# Critique me - lesson on KWPN and fun on Friesians!



## IndiesaurusRex (Feb 23, 2011)

Hey guys!

Haven't been on in a while - guilty as charged! Well, on Thursday, I had lots of fun - hour lesson on my favourite horse at college, a big beautiful KWPN gelding Alfie. He is the most darling thing, but a little screwy :lol: Brownie points to those who can guess his previous discipline!

After that, I was lucky enough to be able to ride TWO Friesians, Nanning and Merck. My friend is using them for her dissertation from a member of staff, and we were allowed to play afterwards :wink:

So, any critique guys? I know I need to get my shoulders back in canter, and I've been working on cranking my stirrups up and getting my leg underneath me, as I have a habit of riding too long and chair-seating a bit 

Anyone else jealous of my college arena? I want one!


----------



## IndiesaurusRex (Feb 23, 2011)

Bumpity bump?


----------



## lecairde (Dec 20, 2013)

I don't have much to critique but rather a bit of advice: try to push your heel down a bit more, it will help you to keep your leg under you. Also think about having your toes in line with the middle of the girth to help with your leg  

Beautiful horses! And you look great on them!


----------



## laurenlewis24 (Dec 1, 2012)

I am new to this, isn't the friesian behind the vertical?


----------



## eventrider (Dec 27, 2013)

I'd just try to keep your heel down a little more to give yourself some more balance...I also noticed that your hands are quite low try to pick them up more it will keep a better hold on the bit and keep your horses head and body steadier!
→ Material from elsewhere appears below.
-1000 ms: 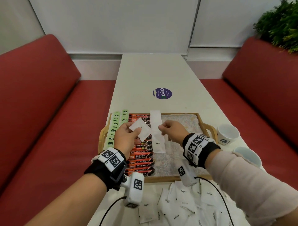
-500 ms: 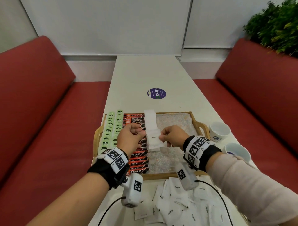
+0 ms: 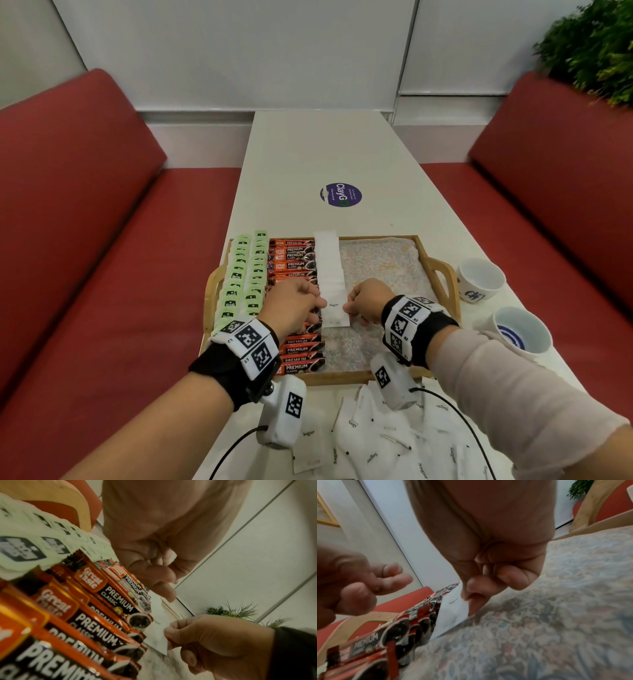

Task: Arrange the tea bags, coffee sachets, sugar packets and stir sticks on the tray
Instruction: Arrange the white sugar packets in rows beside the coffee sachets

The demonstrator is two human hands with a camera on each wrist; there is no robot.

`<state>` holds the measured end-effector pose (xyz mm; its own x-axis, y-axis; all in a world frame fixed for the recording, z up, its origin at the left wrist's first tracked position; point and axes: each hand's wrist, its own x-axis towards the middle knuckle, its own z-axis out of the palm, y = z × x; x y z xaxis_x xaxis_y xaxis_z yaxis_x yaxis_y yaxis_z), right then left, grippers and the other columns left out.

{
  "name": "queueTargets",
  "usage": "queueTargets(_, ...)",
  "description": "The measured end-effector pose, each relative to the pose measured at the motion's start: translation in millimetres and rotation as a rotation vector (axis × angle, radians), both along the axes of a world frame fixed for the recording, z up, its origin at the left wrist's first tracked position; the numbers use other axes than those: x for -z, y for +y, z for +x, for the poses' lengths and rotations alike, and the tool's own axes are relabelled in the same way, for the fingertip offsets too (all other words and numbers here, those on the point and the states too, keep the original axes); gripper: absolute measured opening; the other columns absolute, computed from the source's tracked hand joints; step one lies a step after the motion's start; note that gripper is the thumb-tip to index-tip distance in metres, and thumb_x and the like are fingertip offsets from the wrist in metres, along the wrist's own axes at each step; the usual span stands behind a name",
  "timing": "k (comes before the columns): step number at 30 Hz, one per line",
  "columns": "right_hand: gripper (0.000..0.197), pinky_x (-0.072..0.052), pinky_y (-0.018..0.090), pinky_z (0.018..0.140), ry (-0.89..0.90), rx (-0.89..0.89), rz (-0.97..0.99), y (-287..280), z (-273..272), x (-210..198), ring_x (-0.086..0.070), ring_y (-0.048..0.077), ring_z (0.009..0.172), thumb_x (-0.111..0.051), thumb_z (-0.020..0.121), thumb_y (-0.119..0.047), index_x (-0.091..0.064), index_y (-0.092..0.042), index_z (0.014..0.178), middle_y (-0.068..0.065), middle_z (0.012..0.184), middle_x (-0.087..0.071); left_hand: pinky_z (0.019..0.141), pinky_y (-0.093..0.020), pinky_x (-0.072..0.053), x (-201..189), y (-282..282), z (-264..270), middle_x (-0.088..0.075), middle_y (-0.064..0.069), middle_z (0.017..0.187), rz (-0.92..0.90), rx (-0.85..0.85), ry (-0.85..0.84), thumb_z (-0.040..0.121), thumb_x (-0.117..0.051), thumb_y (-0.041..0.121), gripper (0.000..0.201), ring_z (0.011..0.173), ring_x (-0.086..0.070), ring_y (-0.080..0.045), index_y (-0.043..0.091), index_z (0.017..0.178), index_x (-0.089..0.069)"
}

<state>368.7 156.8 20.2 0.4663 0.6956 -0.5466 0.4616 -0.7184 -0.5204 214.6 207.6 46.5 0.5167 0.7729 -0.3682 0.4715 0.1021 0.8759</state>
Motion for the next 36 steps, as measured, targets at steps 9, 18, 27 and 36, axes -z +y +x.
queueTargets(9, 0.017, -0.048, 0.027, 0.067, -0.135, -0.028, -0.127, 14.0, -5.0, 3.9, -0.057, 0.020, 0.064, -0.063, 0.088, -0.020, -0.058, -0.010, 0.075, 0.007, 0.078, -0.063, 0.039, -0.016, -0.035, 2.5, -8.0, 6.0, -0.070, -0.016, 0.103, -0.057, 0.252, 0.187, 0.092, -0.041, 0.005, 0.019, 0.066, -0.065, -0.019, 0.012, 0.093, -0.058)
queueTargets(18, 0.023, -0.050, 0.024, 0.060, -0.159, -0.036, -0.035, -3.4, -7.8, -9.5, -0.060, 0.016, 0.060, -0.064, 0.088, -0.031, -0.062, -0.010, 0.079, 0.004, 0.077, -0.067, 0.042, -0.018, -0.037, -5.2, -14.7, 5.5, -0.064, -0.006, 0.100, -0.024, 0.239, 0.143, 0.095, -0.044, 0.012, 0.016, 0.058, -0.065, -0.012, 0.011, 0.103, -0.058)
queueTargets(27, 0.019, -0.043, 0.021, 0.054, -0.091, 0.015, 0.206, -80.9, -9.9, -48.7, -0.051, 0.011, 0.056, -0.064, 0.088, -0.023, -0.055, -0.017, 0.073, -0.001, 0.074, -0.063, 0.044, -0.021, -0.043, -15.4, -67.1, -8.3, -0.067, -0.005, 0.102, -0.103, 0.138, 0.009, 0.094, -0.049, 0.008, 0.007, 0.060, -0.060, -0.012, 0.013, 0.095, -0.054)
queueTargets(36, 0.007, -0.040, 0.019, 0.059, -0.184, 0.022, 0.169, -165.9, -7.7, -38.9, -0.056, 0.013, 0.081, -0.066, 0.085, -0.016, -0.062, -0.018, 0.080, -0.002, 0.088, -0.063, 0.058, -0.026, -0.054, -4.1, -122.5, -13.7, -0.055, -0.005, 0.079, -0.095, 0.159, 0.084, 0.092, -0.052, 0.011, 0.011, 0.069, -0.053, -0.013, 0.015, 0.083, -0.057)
But those are beautiful horses and i really love the friesian


----------



## IndiesaurusRex (Feb 23, 2011)

laurenlewis24 said:


> I am new to this, isn't the friesian behind the vertical?





lecairde said:


> I don't have much to critique but rather a bit of advice: try to push your heel down a bit more, it will help you to keep your leg under you. Also think about having your toes in line with the middle of the girth to help with your leg
> 
> Beautiful horses! And you look great on them!





eventrider said:


> I'd just try to keep your heel down a little more to give yourself some more balance...I also noticed that your hands are quite low try to pick them up more it will keep a better hold on the bit and keep your horses head and body steadier! But those are beautiful horses and i really love the friesian


In regards to my heel, I've actually been told to bring it up a little by my instructor, as a have a bad habit of having it forced down, which brings my leg forwards and into a bit of a chair seat.
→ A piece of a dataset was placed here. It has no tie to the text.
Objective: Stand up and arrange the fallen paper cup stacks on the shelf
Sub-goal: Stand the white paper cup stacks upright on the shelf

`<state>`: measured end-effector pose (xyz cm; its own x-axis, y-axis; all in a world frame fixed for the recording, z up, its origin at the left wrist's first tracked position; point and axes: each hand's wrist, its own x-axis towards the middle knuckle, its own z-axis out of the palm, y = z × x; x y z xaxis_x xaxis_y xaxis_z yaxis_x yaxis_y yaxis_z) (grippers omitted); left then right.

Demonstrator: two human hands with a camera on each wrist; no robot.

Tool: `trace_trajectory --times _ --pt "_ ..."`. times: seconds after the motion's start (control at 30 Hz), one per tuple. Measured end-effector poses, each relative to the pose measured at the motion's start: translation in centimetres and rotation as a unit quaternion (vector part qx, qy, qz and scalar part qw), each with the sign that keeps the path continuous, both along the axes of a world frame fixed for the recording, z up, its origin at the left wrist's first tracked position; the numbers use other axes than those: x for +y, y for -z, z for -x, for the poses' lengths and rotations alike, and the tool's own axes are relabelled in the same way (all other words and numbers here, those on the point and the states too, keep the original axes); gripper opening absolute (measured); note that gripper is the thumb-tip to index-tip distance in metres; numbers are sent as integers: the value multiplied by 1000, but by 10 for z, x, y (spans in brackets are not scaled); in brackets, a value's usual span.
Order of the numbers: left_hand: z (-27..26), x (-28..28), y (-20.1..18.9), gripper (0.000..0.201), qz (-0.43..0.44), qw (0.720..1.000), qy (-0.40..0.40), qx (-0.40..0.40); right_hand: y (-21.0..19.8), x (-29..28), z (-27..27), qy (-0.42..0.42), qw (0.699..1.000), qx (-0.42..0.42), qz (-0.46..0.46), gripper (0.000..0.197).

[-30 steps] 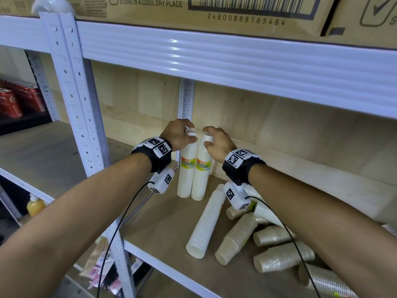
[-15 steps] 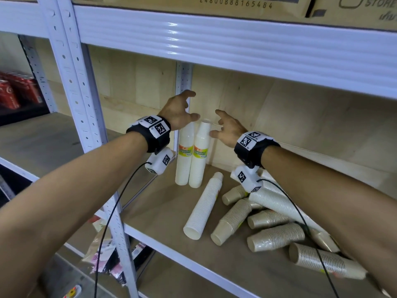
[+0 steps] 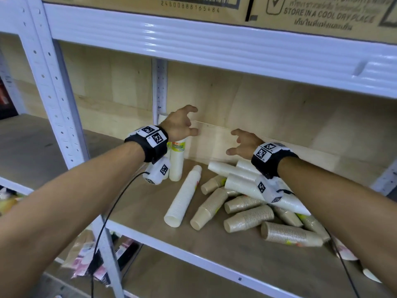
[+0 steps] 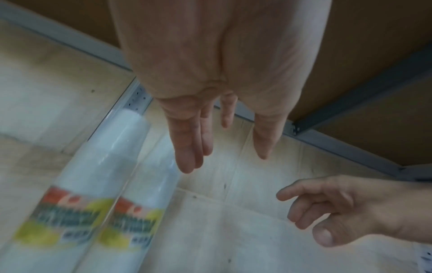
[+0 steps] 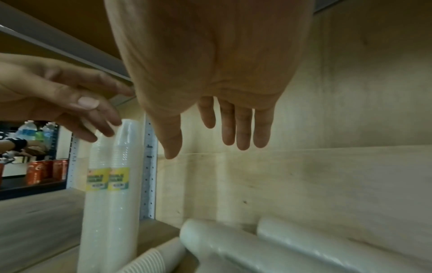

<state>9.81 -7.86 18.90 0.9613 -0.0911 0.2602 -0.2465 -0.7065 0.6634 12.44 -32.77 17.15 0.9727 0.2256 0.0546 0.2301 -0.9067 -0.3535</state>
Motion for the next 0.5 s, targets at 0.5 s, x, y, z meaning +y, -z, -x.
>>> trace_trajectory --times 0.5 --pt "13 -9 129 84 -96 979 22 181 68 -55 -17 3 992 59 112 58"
I am also being told to bring my hands up all the time! Bad habits die hard... :lol:

The Friesian is behind the vertical, but that can be quite a common issue with them - they are very good at arching their necks and looking pretty (especially those who mainly drive, like these boys), but tend to come behind the vertical and slack off the impulsion. This was the first time they had been ridden rather than driven in months, so they were lazy butts, and they freak at whips apparently :wink:


----------



## IndiesaurusRex (Feb 23, 2011)

Nobody else? I don't bite ;-)


----------



## frlsgirl (Aug 6, 2013)

The pics are a bit too dark to judge your confo as you blend right in with the horse


----------



## IndiesaurusRex (Feb 23, 2011)

frlsgirl said:


> The pics are a bit too dark to judge your confo as you blend right in with the horse


Ahah, okay, one of the perks of having to wear a uniform on the college yard! :-|


----------



## WhyAHorseOfCourse (May 28, 2013)

Maybe it's just me, but your stirrups appear to be too short which may be causing your knees to go over the front flap(?). Lowering your stirrups and relaxing down into your heals a little might help with that chair seat as well as doing some stirrupless work to strengthen your legs. That Friesian looks like a dream to ride!


----------



## IndiesaurusRex (Feb 23, 2011)

WhyAHorseOfCourse said:


> Maybe it's just me, but your stirrups appear to be too short which may be causing your knees to go over the front flap(?). Lowering your stirrups and relaxing down into your heals a little might help with that chair seat as well as doing some stirrupless work to strengthen your legs. That Friesian looks like a dream to ride!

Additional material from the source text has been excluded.